TASK INSTRUCTIONS
Please, from the entries below, transcribe exactly the lines that begin at the line with "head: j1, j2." and end at the line with "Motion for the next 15", without the pictures.

TASK DATA
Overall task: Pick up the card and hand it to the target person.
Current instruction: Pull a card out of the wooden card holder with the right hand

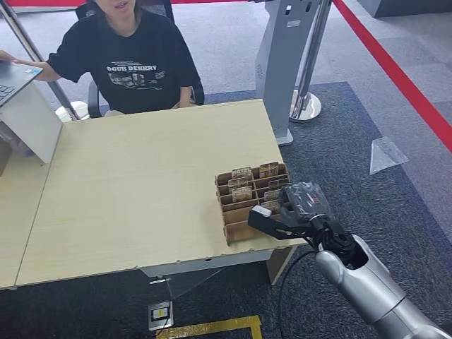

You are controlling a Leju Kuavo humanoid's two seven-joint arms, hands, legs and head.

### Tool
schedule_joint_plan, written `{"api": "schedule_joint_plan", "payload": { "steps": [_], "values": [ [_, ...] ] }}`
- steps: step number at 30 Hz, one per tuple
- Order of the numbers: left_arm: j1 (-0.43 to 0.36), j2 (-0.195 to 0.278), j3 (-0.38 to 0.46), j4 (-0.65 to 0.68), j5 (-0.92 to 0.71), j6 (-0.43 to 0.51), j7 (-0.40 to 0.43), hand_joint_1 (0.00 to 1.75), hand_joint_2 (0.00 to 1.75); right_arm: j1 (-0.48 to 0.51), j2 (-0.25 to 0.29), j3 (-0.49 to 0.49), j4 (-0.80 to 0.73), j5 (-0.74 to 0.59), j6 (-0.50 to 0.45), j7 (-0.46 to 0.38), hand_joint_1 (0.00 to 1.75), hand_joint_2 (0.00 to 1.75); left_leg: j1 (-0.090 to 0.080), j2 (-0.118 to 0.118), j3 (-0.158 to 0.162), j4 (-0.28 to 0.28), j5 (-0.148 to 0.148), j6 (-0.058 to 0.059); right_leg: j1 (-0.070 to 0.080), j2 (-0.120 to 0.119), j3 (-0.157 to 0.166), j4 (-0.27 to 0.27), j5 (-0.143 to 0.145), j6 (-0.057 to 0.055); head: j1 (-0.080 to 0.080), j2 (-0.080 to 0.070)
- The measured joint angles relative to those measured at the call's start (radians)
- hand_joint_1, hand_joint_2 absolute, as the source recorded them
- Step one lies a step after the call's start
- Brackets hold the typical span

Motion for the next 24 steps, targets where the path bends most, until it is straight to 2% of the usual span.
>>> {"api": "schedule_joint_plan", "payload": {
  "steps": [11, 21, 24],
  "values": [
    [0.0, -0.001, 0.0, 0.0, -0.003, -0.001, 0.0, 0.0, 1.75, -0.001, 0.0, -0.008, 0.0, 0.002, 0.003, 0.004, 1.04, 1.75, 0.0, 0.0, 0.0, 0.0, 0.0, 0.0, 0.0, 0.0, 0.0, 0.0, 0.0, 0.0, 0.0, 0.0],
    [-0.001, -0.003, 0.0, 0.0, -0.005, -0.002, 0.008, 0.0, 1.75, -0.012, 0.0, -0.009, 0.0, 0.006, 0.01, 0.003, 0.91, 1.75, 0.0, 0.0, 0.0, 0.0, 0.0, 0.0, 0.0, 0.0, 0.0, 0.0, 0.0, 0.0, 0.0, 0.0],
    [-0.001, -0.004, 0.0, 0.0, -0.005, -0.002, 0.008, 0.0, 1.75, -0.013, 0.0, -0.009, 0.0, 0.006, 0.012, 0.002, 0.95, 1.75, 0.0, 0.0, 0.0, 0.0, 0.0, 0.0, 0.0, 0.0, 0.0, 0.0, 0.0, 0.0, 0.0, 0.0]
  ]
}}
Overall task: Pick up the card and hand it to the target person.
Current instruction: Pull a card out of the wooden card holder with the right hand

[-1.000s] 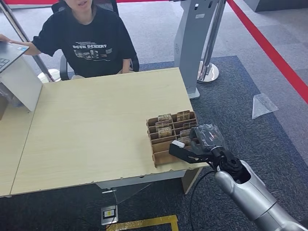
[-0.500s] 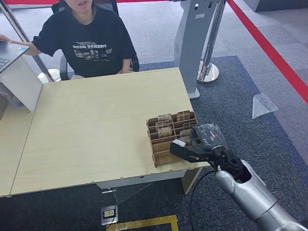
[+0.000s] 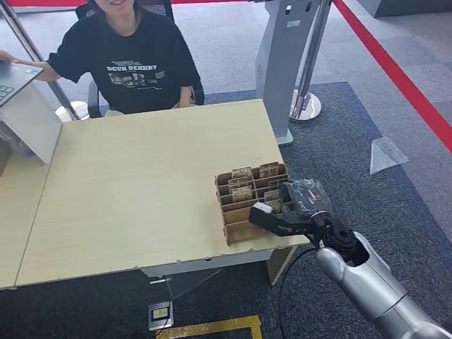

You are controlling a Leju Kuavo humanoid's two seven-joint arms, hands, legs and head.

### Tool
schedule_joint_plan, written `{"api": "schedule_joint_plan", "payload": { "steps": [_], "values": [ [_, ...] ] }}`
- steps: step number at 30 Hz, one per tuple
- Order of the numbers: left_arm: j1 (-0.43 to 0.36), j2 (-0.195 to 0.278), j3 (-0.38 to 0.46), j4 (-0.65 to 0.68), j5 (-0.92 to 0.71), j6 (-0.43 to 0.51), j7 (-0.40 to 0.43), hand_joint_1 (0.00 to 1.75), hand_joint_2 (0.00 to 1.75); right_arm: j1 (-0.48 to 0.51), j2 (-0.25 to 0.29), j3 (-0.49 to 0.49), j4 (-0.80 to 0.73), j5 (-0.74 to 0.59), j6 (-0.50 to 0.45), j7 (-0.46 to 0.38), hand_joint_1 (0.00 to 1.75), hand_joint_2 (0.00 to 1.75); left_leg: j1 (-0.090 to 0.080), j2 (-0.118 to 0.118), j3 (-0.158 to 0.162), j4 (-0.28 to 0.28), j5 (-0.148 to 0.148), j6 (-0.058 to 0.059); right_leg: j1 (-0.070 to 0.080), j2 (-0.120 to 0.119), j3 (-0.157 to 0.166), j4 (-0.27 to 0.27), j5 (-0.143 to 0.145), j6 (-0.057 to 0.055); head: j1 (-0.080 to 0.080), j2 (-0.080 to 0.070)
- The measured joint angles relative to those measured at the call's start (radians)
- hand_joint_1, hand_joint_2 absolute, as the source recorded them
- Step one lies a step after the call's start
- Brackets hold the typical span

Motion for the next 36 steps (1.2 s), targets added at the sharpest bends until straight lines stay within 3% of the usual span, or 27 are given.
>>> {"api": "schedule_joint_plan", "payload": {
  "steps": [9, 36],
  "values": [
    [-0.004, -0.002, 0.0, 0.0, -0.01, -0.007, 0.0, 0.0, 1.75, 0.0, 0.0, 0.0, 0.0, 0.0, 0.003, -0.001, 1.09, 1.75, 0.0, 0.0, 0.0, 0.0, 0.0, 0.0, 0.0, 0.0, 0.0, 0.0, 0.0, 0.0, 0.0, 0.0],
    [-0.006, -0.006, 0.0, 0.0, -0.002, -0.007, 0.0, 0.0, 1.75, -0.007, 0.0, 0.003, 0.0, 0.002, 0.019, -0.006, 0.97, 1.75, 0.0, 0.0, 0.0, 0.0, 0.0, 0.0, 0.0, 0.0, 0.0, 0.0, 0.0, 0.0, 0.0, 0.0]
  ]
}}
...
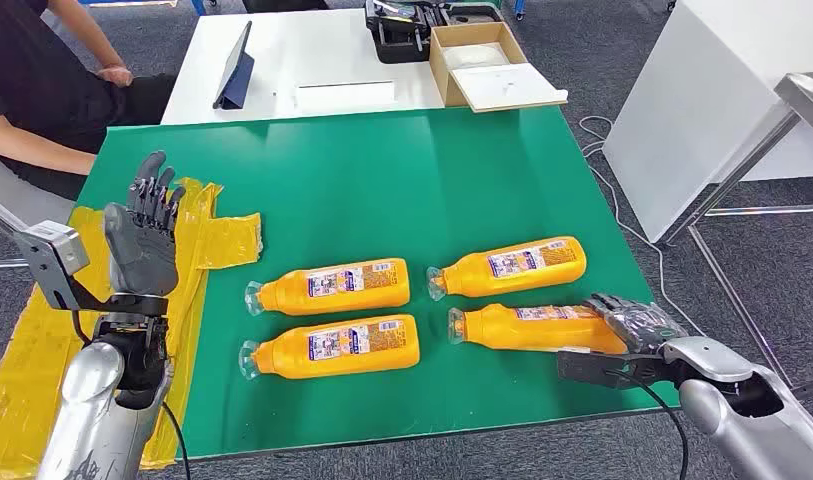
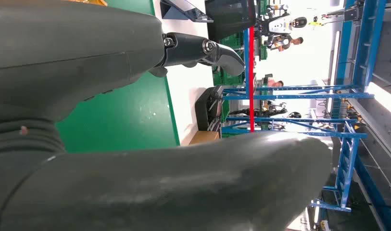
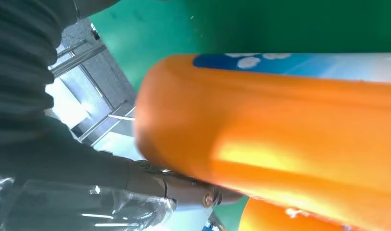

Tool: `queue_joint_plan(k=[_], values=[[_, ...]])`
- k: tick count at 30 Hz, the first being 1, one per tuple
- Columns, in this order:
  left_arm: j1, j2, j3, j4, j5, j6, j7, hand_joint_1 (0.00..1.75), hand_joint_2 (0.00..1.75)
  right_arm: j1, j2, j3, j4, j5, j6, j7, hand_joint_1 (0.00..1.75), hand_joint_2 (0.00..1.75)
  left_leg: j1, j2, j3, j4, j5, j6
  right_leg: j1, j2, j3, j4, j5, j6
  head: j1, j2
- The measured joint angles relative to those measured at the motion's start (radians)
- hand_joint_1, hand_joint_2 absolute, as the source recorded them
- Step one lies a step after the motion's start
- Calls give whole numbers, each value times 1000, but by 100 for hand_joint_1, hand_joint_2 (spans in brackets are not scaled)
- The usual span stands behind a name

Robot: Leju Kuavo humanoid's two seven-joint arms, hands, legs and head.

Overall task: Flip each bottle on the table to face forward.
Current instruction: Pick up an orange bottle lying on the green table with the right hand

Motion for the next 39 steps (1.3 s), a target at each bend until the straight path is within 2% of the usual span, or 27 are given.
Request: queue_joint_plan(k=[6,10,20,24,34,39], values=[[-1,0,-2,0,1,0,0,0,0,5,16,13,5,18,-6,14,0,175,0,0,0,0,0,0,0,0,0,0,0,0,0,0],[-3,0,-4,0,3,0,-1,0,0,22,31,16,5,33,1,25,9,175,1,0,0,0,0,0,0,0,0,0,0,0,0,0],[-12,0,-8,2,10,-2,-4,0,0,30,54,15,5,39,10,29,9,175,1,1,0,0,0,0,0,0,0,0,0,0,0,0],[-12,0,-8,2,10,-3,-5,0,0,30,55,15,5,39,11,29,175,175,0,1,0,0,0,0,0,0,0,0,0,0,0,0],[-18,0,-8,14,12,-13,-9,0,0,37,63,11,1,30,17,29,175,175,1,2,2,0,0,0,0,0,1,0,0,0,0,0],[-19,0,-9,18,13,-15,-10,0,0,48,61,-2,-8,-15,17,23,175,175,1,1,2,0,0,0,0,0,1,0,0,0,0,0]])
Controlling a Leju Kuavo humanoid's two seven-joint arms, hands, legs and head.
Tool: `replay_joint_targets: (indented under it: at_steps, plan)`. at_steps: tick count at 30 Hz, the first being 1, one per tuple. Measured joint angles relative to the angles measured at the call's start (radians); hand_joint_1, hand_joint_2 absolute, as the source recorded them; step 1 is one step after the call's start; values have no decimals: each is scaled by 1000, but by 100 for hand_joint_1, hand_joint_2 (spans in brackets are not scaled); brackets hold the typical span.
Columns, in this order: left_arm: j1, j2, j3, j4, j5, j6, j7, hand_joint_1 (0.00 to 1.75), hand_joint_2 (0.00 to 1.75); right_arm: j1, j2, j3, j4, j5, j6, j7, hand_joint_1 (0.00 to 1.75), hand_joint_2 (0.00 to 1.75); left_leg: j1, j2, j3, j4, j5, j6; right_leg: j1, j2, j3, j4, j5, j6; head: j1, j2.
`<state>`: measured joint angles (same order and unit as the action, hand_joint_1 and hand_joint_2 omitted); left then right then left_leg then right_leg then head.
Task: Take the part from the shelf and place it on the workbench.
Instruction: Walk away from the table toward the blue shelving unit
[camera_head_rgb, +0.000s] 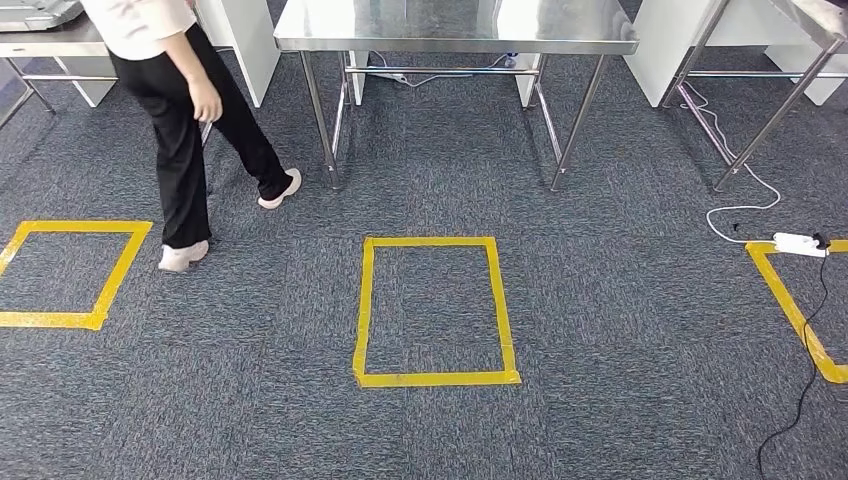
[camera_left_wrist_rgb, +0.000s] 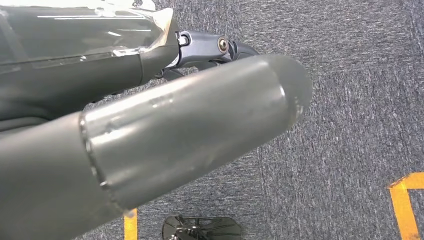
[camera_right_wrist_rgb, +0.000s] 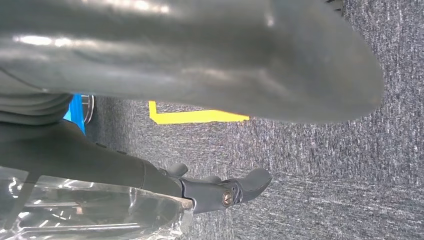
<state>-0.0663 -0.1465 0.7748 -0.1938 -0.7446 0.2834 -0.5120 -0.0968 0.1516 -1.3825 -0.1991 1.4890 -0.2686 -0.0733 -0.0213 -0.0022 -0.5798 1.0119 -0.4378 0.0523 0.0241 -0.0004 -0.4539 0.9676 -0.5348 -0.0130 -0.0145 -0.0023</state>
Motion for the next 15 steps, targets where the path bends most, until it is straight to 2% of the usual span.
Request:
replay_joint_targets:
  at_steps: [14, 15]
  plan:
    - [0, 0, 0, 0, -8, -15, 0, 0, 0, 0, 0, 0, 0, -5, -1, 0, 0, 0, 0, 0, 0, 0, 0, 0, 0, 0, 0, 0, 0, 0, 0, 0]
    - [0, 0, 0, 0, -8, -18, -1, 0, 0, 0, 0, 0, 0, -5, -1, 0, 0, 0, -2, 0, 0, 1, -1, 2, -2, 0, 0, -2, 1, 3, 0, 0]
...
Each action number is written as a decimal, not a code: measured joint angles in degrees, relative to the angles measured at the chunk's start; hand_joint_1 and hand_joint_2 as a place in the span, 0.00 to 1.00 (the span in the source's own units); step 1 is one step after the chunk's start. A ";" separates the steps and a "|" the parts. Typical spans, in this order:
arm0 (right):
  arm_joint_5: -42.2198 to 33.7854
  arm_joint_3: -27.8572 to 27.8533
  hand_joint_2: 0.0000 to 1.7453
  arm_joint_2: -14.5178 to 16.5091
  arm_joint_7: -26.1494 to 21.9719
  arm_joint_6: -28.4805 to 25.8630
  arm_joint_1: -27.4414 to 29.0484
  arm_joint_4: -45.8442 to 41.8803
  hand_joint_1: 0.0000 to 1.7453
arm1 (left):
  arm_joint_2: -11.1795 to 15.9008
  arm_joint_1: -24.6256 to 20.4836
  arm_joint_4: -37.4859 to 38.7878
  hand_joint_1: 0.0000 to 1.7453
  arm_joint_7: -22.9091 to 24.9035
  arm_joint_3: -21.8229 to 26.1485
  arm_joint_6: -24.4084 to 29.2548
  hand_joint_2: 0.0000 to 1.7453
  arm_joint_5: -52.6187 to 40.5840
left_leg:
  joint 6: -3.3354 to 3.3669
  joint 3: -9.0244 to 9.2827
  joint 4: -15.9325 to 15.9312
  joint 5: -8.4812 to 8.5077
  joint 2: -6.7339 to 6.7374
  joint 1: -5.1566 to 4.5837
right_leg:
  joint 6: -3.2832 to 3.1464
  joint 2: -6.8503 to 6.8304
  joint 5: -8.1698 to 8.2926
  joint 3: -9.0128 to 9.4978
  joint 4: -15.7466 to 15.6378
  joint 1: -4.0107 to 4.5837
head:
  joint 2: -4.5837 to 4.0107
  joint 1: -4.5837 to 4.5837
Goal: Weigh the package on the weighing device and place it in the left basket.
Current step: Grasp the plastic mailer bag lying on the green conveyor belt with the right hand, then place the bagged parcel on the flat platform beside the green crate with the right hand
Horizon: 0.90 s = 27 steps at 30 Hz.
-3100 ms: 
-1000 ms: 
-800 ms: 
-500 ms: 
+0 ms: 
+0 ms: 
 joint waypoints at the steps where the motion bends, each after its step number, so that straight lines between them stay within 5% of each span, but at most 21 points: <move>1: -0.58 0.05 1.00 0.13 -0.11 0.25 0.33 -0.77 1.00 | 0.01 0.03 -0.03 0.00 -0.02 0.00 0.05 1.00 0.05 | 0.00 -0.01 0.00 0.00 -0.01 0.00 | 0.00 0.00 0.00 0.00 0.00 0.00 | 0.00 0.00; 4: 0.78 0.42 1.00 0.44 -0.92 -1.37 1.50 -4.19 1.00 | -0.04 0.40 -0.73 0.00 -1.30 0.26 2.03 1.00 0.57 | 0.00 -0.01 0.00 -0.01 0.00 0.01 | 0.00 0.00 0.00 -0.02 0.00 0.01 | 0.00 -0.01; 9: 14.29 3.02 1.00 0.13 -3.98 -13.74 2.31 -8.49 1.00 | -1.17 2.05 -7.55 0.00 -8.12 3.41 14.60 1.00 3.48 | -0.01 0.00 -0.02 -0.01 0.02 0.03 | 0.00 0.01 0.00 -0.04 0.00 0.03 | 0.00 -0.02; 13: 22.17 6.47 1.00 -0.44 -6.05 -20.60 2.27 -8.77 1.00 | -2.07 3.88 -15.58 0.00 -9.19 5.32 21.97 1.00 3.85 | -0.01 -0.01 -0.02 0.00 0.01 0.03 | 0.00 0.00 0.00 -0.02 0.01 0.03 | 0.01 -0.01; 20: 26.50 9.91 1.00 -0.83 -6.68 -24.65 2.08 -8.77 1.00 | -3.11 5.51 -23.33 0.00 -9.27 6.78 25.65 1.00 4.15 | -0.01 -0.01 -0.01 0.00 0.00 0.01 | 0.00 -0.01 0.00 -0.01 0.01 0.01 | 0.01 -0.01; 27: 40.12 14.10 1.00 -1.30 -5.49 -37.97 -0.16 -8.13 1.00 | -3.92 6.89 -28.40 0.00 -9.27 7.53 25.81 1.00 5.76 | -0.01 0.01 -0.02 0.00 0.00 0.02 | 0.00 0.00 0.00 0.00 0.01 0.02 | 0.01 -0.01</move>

OUTPUT FOR THIS TASK
Columns, in this order: left_arm: j1, j2, j3, j4, j5, j6, j7, hand_joint_1 (0.00 to 1.75), hand_joint_2 (0.00 to 1.75); right_arm: j1, j2, j3, j4, j5, j6, j7, hand_joint_1 (0.00 to 1.75), hand_joint_2 (0.00 to 1.75); left_leg: j1, j2, j3, j4, j5, j6; right_leg: j1, j2, j3, j4, j5, j6; head: j1, j2.
`<state>`: measured joint angles (same order and unit as the action, hand_joint_1 and hand_joint_2 omitted); left then right then left_leg then right_leg then head.
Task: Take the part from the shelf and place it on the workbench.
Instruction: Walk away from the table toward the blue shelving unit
[camera_head_rgb, +0.000s] 
[camera_left_wrist_rgb, +0.000s] 
[camera_right_wrist_rgb, +0.000s] 
<state>-0.0663 -0.1465 0.7748 -0.1938 -0.7446 0.2834 -0.5120 -0.0968 0.1516 -1.3825 -0.1991 1.4890 -0.2686 -0.0733 -0.0213 -0.0022 -0.5798 1.0119 -0.4378 0.0523 0.0241 -0.0004 -0.4539 0.9676 -0.5348 -0.0130 -0.0145 -0.0023</state>
Motion for the next 15 steps, targets where the path bends most, until it is straight to 2% of the usual span.

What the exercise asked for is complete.